COLLECTED DATA Block Start
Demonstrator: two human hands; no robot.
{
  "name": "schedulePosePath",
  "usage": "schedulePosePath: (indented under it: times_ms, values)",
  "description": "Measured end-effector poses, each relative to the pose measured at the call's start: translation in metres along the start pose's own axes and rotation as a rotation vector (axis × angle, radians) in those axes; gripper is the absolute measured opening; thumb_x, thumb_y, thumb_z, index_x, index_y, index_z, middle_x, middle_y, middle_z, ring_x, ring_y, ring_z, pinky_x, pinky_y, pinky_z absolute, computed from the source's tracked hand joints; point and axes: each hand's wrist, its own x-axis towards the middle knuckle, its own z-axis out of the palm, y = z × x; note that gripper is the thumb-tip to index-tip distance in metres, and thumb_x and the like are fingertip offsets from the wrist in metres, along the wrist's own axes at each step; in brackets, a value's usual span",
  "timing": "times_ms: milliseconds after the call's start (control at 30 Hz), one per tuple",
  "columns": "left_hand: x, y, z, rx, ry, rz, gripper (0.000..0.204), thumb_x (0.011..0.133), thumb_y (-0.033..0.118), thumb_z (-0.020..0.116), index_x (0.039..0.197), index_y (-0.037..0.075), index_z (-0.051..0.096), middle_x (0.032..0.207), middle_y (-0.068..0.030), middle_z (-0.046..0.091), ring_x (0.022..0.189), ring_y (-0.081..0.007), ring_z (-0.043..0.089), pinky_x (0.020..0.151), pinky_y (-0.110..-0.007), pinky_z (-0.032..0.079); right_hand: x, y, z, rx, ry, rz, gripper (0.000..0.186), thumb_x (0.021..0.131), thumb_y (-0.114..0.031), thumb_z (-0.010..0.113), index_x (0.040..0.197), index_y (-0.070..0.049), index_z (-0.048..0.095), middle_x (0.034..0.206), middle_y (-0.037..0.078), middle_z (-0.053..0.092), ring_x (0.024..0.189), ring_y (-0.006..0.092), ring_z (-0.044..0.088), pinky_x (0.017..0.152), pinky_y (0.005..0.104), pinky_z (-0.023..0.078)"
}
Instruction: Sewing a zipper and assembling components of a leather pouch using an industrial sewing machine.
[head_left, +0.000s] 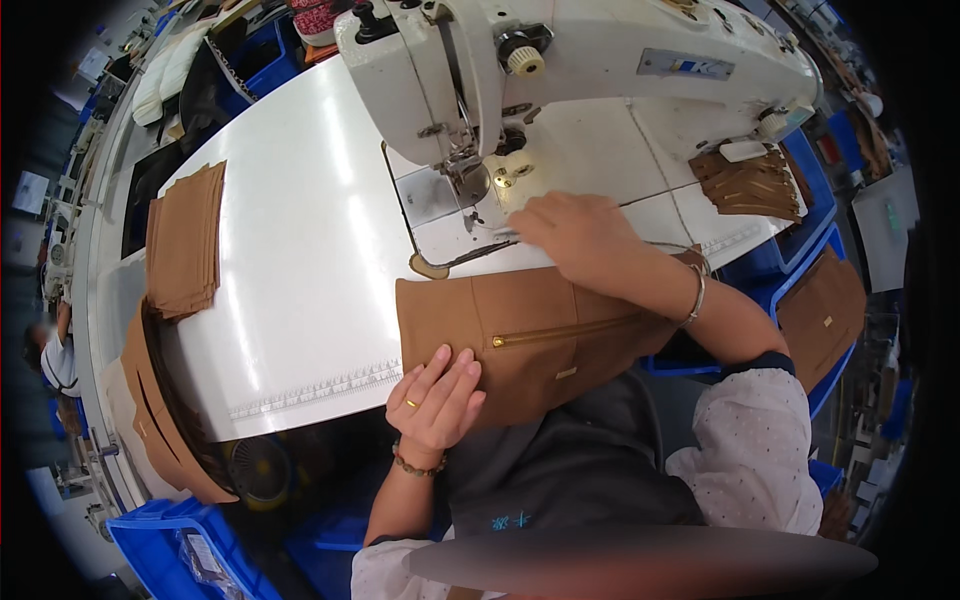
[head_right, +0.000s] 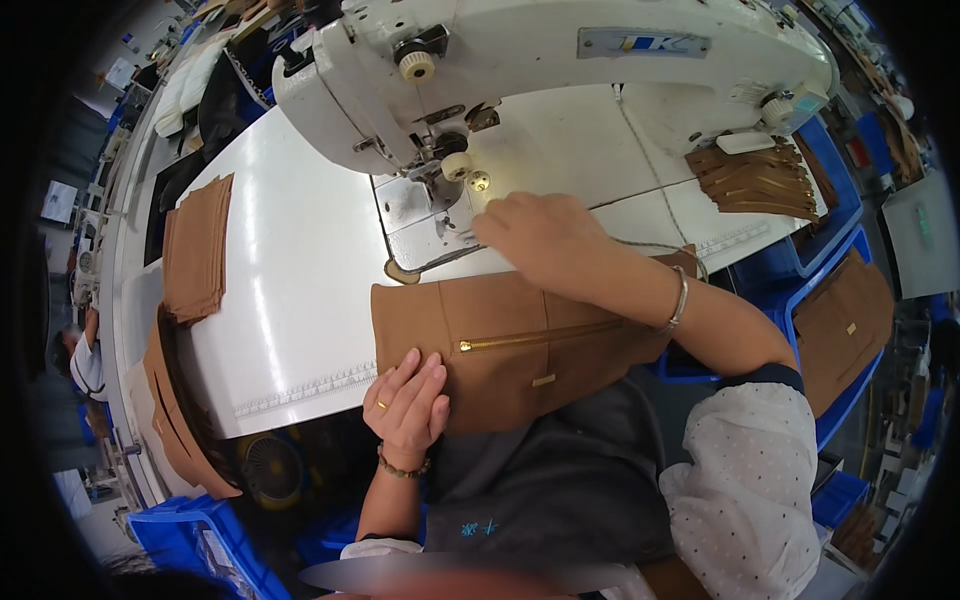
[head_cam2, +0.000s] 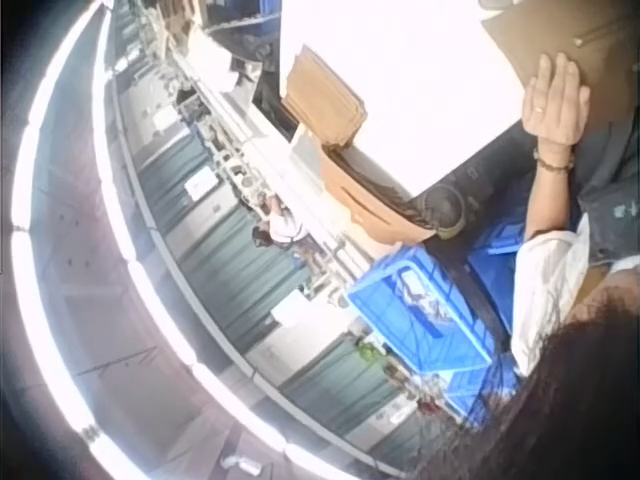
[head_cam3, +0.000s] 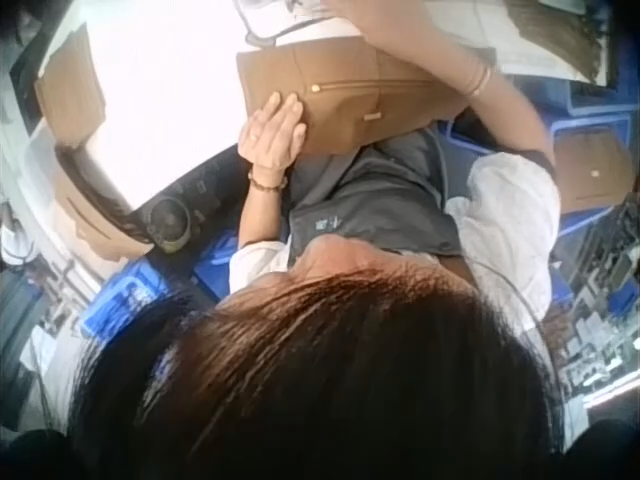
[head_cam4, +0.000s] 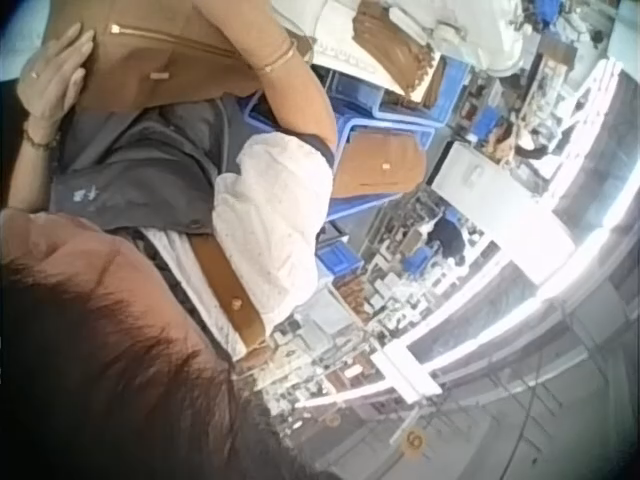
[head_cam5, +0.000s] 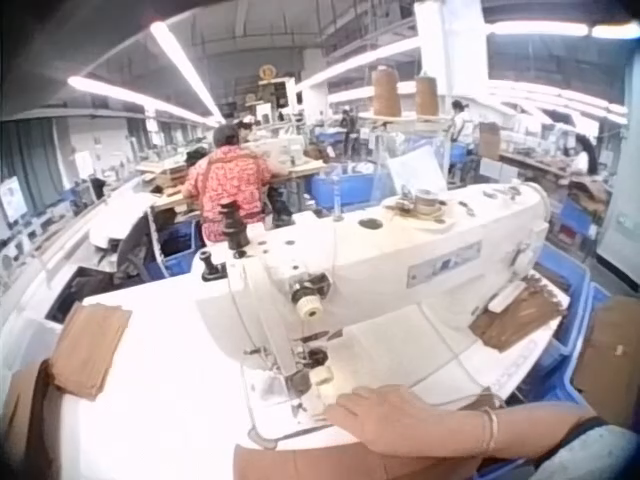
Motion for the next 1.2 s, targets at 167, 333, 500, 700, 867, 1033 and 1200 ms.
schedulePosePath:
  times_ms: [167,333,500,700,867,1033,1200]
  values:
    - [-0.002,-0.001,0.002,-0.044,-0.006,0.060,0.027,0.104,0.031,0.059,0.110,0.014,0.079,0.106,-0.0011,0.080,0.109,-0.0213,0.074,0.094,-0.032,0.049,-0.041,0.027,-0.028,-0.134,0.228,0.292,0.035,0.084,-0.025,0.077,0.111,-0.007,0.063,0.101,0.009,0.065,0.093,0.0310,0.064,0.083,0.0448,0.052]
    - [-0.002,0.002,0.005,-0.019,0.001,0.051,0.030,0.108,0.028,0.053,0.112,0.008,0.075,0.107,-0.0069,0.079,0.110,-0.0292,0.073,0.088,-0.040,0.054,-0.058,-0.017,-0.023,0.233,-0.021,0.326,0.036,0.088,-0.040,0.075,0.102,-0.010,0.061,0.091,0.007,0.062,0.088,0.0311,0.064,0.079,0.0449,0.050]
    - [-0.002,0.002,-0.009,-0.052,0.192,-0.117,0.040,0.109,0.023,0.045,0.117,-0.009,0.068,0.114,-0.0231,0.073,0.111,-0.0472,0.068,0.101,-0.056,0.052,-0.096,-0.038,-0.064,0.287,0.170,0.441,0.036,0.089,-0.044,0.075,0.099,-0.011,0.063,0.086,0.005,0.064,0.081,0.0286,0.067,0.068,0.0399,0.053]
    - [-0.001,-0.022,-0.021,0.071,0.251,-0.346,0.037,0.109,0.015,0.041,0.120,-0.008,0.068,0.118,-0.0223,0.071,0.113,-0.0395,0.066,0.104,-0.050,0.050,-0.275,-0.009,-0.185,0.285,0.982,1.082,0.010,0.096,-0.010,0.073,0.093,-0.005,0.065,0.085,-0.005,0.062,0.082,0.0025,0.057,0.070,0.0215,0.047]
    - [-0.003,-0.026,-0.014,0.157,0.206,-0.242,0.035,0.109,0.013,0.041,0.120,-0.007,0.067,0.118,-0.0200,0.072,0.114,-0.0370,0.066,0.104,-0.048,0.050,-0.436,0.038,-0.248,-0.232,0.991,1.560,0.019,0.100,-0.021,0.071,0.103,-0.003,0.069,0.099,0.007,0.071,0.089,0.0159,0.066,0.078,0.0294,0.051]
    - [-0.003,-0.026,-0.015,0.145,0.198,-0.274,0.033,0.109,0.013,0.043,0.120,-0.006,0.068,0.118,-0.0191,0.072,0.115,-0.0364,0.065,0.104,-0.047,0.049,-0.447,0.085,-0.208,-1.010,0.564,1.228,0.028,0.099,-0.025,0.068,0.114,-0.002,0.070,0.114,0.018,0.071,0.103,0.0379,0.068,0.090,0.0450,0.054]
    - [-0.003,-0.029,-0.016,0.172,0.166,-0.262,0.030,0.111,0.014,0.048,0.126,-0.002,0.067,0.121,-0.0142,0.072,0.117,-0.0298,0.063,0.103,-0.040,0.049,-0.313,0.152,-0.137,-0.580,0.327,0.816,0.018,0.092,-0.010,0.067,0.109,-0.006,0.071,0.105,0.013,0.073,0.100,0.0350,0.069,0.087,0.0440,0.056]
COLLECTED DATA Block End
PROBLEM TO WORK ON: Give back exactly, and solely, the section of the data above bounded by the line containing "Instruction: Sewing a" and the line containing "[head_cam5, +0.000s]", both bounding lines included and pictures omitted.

SOLUTION FOR THIS EXERCISE:
Instruction: Sewing a zipper and assembling components of a leather pouch using an industrial sewing machine.
[head_left, +0.000s] 
[head_right, +0.000s] 
[head_cam2, +0.000s] 
[head_cam3, +0.000s] 
[head_cam4, +0.000s] 
[head_cam5, +0.000s] 

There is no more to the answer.